The way you resist all this emotional manipulation and mind control is by spending Willpower, a relatively scarce resource. Once you're completely out of Willpower you're pretty much wide open to whatever a social character wants to do to you. Willpower was also a vital currency for actual physical combat—for magic folks anyway. And you could automatically and irresistibly end a social interaction by getting handy with the steel and declaring Join Battle! Being drained of Willpower in either arena was basically a death sentence, but social combat was just a safezone setup for socialites to drain you of essential combat nutrients.

The whole way the Willpower thing shook out is an outgrowth of creating a social system, and then thinking "What if some goober in a market really, really wants to sell me a baby crocodile? What if I'm in a market full of those dudes?" Now, you might think that the proper response is "unless that goober is using mind rays on me, maybe we just don't need to bust out the social combat rules for me to ignore unimportant everday stuff." Nope! Instead, you spend Willpower to resist, but so long as it's not a magically alluring crocodile salesman you only have to do that twice to refrain from buying a stupid pet that you're going to flush down the toilet like the urban legend factory you are.

There was really no advantage to acquiescing to social influence that you would've agreed with anyway. There were superpowers that boosted you up a little here and there, but they were basically locked behind being super high-level and were huge group effects that were consequently made pretty weaksauce to "balance out" their scope. There was only one such power that was unequivocally useful and within reach of normal PCs, and it's hidden in the massive tome of errata for one of the less popular playable types and I wrote it just a few months before we finally got to say "gently caress 2E it's completely busted, here comes 3E!"

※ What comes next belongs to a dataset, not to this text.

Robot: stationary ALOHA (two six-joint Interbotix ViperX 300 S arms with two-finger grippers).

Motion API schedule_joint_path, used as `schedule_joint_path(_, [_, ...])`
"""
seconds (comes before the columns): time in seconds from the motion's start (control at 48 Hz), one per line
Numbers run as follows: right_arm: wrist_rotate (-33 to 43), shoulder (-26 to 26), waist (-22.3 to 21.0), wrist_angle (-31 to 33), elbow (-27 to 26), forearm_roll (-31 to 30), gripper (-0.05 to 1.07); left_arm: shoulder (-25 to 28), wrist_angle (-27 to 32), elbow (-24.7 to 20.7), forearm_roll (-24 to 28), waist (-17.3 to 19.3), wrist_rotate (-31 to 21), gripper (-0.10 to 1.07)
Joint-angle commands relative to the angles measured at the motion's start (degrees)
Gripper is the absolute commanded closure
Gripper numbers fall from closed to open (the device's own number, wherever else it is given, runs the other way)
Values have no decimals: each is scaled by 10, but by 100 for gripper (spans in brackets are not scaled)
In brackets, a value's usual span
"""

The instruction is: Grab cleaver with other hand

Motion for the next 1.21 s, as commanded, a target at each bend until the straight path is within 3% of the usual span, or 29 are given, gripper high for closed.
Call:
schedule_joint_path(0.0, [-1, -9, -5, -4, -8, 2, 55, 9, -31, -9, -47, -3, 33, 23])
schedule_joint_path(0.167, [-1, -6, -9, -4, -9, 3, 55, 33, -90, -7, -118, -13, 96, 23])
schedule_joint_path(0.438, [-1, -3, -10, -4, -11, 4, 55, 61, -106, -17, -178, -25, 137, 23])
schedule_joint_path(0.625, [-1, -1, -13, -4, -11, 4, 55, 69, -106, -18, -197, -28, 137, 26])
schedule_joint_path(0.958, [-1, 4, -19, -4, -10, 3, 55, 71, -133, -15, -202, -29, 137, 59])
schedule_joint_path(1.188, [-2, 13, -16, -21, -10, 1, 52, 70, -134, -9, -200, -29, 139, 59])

There was also "mass social combat" which was seriously just like normal social combat, except your two dudes shouting at each other for minutes on end had their cliques egging them on in the background. The one who plays the dozens best demoralizes his opponent's friends and some of them leave. Repeat until they are friendless.

This all adds up to a system that encourages murderous rage in response to any and all attempts at social pressure.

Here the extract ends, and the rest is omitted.